Coffee Time Artisan Roasters in Ruzafa Market

I have to admit that the coffee in Europe has been pretty fairly unremarkable. Your average espresso is just OK. It’s cheap – around €1 but that’s because mostly robusta (vs. arabica) beans are used. When we got to Valencia I resolved to up my coffee game. I’m happy to report that Coffee Time in Ruzafa Market satisfied my inner coffee snob perfectly. It’s a small counter run by a man who really knows his stuff. You can order coffees from a variety of origins and pick the way you want it prepared – aeropress, v60, espresso machine, etc. You can tell he was really proud of his craft – he put the fresh grounds to my face to let me smell it, with a look that said “isn’t this stuff great?”
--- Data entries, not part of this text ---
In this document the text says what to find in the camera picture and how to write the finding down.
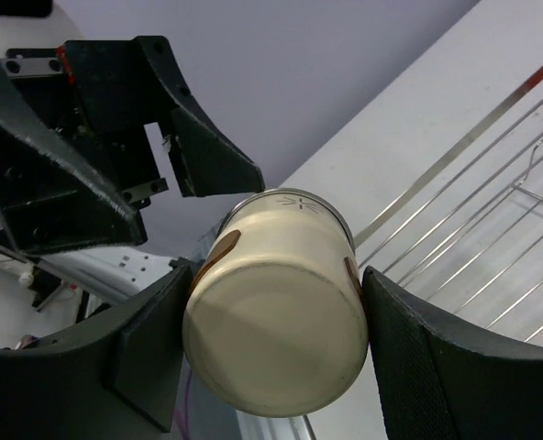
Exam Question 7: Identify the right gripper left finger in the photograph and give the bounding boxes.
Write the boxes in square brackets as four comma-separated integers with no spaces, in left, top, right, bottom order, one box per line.
[0,266,193,439]

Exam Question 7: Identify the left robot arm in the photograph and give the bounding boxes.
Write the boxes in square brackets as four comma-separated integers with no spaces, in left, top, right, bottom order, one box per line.
[0,1,264,304]

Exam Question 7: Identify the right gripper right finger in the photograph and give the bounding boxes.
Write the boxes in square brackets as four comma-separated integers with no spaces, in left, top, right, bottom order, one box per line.
[362,268,543,439]

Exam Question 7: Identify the cream brown cup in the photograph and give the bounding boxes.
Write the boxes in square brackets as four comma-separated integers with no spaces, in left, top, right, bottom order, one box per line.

Ciudad d las Artes y las Ciencias

The city of arts and sciences are a collection of futuristic looking buildings which house various museums. The Airbnb host told us that the opinions of locals on this place is mixed and I can see why – it definitely doesn’t feel like something that belongs to one of the oldest cities of Europe. That being said we enjoyed exploring this place – it’s got great trails for running or biking and the buildings themselves are very interesting to look at. Definitely worth a visit.